The research, published in Nature Cell Biology, modeled the behavior of aggressive melanoma cells that are able to change the shape of their nucleus to overcome the physical constraints that cancer cells encounter when they migrate through tissues (2023; doi: 10.1038/s41556-022-01042-3). The study found that these aggressive melanoma cells harbored high levels of a protein called LAP1 and that increased levels of this protein were linked to poor prognosis in melanoma patients.
While metastasis has been extensively studied, the mechanisms by which it occurs are poorly understood. The findings from the study shed new light on a mechanism of melanoma progression and could pave the way for the development of new ways to target melanoma spread.
Study Details
The research was co-led by Victoria Sanz-Moreno, PhD, Professor of Cancer Cell Biology at Queen Mary's Barts Cancer Institute, and Jeremy Carlton, PhD, Senior Research Fellow at the Francis Crick Institute. In the study, the team challenged aggressive and less-aggressive melanoma cells in laboratory experiments to migrate through pores in an artificial membrane that were smaller than the size of their nucleus. The aggressive cells were from a site of metastasis in a patient with melanoma, and the less-aggressive cells were from the original or primary melanoma tumor of the same patient.
Imaging conducted after the migration experiments showed that the aggressive cells were able to move through the pores more effectively than the less-aggressive ones by forming bulges at the edge of their nucleus called blebs. Genetic analyses of the melanoma cells revealed that the aggressive cells that formed the blebs contained higher levels of the LAP1 protein, which sits within the membrane that surrounds the nucleus, known as the nuclear envelope.

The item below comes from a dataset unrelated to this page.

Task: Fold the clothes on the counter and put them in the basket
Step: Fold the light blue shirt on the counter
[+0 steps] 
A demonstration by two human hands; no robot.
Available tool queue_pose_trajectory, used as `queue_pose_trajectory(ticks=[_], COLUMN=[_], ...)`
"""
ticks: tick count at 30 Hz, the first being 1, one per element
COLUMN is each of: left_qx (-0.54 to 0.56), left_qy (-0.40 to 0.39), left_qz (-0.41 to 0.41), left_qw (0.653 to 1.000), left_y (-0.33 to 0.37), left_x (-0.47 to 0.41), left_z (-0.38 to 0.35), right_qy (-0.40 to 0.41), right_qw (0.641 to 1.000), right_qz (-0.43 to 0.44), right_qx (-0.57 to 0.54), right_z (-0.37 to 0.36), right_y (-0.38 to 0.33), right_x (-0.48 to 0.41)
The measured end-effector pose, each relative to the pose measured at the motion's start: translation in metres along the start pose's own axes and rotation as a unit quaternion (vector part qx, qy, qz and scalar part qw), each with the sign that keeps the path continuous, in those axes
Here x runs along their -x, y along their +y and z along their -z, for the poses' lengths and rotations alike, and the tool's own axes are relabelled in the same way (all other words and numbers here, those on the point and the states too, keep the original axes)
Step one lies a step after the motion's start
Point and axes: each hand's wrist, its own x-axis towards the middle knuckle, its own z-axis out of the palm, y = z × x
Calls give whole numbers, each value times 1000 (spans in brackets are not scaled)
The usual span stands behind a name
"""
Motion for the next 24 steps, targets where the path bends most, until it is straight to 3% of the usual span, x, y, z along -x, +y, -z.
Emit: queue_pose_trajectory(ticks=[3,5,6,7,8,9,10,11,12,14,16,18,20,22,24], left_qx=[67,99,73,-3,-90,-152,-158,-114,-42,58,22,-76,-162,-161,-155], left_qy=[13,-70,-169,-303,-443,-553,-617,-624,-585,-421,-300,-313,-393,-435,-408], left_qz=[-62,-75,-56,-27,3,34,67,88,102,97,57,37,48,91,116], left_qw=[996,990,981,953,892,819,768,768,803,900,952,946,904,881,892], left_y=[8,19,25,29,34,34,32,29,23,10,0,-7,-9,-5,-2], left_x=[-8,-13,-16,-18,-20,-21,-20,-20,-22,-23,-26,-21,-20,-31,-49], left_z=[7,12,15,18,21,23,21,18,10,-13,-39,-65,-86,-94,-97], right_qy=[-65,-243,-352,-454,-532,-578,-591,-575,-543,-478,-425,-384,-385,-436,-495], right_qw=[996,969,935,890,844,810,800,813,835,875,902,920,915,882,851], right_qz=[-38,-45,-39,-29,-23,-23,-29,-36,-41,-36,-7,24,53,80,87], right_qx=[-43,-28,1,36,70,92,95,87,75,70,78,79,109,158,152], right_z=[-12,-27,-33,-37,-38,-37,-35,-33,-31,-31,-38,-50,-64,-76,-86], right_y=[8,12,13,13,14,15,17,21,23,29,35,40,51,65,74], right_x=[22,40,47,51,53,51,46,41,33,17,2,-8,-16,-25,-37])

"The nuclear envelope is tethered to the underlying nucleus, and our investigations show that the LAP1 protein loosens this tethering, allowing the nuclear envelope to bulge away and form blebs that make the nucleus more fluid," Carlton noted. "As a result, the cancer cells could squeeze through gaps that would normally stop them."
When the team blocked the production of the LAP1 protein in aggressive cells and re-challenged them to migrate through pores in laboratory experiments, they found that the cells were less able to form nuclear envelope blebs and less able to squeeze through these gaps.
The team also observed the same pattern of LAP1 expression in melanoma samples from patients. LAP1 levels were higher in tissue samples taken from sites of metastasis in melanoma patients compared to the levels found in primary tumors. The patients who had high levels of LAP1 in the cells around the edge of the primary tumor had more aggressive cancer and poorer outcomes, suggesting that the protein could be used to identify subpopulations of melanoma patients that may be at higher risk of aggressive disease.
"Melanoma is the most aggressive and deadly type of skin cancer. By combining the expertise of my laboratory with that of Dr. Carlton's, we have gained a new mechanistic understanding of how LAP1 contributes to melanoma progression, and have shown that LAP1 is a key regulator of melanoma aggressiveness in laboratory and patient models," Sanz-Moreno noted. "Because LAP1 is expressed in such high levels in metastatic cells, interfering with this molecular machinery could have a big impact on cancer spread. There are currently no drugs that target LAP1 directly, so looking to the future we would like to investigate ways to target LAP1 and nuclear envelope blebbing to see if it is possible to block this mechanism of melanoma progression."
The research team would like to investigate whether nuclear envelope blebbing driven by LAP1 occurs in other cells that make up and move through a tumor's environment, such as immune cells, to determine if this process in other cells helps or hinders the progression of cancer.
"Studies like this one are a perfect example of why Cancer Research UK is passionate about funding research that furthers our knowledge of what cancer does to the biology of our bodies, in addition to research that focuses on what's happening in the clinic," noted Iain Foulkes, PhD, Executive Director of Research and Innovation at Cancer Research UK. "This new understanding of how the nucleus of a melanoma cell can become more fluid to move around the body is useful for building our knowledge of how cancer works and opens up a new avenue of investigation into ways to make it harder for cancer to spread."